France

TikTok, téléréalité, puis Pôle emploi ? Itinéraire de Zoubir, policier parisien et éphèbe

Ce policier national parisien qui aurait participé à une émission de téléréalité pendant un arrêt maladie sans en avertir sa hiérarchie et qui s'est filmé pour les réseaux sociaux en uniforme ferait l'objet de plusieurs enquêtes administratives.

Selon un article du Parisien publié le 18 janvier, le dénommé Zoubir, policier national du commissariat du XVIe arrondissement de Paris serait inquiété par la préfecture de police de Paris après avoir participé à une émission de téléréalité et posté sur les réseaux sociaux, notamment sur TikTok, des vidéos le mettant en scène en uniforme de gardien de la paix et parfois même en train de commenter sa fonction d'une façon peu appropriée.

Le fonctionnaire de 25 ans s'est fait remarquer en apparaissant dans l'émission Princes et princesses de l'amour, sur la chaîne de télévision W9 (du groupe M6), mais selon les informations du Parisien, les supérieurs hiérarchiques du jeune policier n'avaient pas été informés de cette participation et il serait à présent inquiété par plusieurs enquêtes administratives, selon cette même source.

De fait, le gardien Zoubir semble s'en être amusé dans une vidéo mise en ligne sur TikTok le 18 janvier après la publication d'articles de presse à son sujet : «Moi qui vais bientôt retourner chez Pôle Emploi, mais avec le sourire» commente le jeune policier à l'image, prenant la pose devant une affiche de Pôle Emploi, puis devant une tente sur laquelle est inscrit «SDF». En légende de la publication : «Comment tout le monde me voit en ce moment.»

Selon Le Point, un signalement aurait été effectué à l'encontre du gardien Zoubir sur la plateforme de l'Inspection générale de la police nationale (IGPN).
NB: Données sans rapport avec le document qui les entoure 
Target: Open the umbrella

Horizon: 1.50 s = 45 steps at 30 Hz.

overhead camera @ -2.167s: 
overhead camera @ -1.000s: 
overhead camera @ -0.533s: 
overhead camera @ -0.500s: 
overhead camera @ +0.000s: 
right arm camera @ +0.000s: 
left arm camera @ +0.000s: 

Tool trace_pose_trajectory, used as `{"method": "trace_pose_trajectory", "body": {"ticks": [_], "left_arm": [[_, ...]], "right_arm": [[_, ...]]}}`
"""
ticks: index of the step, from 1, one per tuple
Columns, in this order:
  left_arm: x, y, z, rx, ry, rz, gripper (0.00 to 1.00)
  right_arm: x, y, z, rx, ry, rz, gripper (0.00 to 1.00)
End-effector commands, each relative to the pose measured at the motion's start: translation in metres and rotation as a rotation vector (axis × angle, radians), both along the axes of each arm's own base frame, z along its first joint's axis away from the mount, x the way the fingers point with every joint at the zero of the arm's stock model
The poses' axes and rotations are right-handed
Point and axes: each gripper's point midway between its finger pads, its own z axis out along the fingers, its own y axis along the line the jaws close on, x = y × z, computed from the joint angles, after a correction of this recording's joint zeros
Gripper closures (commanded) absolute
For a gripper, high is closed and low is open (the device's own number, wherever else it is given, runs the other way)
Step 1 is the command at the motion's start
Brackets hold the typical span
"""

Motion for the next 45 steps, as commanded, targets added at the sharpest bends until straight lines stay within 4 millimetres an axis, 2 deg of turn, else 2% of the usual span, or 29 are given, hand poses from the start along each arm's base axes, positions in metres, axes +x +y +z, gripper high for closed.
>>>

Circonstance aggravante pour le fonctionnaire : il aurait selon cette même source déclaré être en arrêt maladie au moment du tournage de l'émission de téléréalité à laquelle il a participé.

Une certaine vidéo postée sur le profil TikTok de Zoubir pourrait particulièrement avoir déplu à l'inspection de la police nationale. Le jeune gardien y liste les «avantages» d'être «flic en ce moment» : «sortir sans attestation», mais également «choper des snaps et des numéros sur les contrôles Covid».

Ce nouvel épisode rappelle que la police nationale est de plus en plus confrontée à une libération de la parole des fonctionnaires, malgré l'obligation du devoir de réserve. On peut notamment relever que les policiers qui tweetent sont très suivis et assez nombreux à présent. L'un des comptes les plus influents en la matière a d'ailleurs communiqué à propos de l'affaire Zoubir sur Twitter : «Zoubir, policier, n'aime apparemment pas se voir éconduit par une femme. Une mentalité qui n'est pas trop en adéquation avec notre profession.»

Au chapitre de la libération de la parole policière, on peut toutefois souligner que le policier syndicaliste de VIGI-MI, Alexandre Langlois passera, de nouveau, en conseil de discipline le 20 janvier à Paris pour des écarts de prises de parole qui lui sont reprochés.

Dans un communiqué, son organisation a précisé : «Demain aura lieu un conseil de discipline. Il ne vise pas à sanctionner une personne, mais bien la liberté d'expression au sein de la Police nationale. Le ministère de l'Intérieur veut limiter la liberté d'expression par exemple sur les alertes et les propositions que nous pouvons faire pour lutter contre le suicide quasi hebdomadaire de nos collègues.»

Alors qu'une annonce d'offre d'emploi vient d'être publiée par l'IGPN qui se cherche justement un «adjoint au responsable du pôle formation, communication et cohésion», on peut relever que la police nationale peine encore à s'exprimer, en interne comme en externe, avec des tolérances accordées à certains et des écarts parfois durement sanctionnés pour d'autres.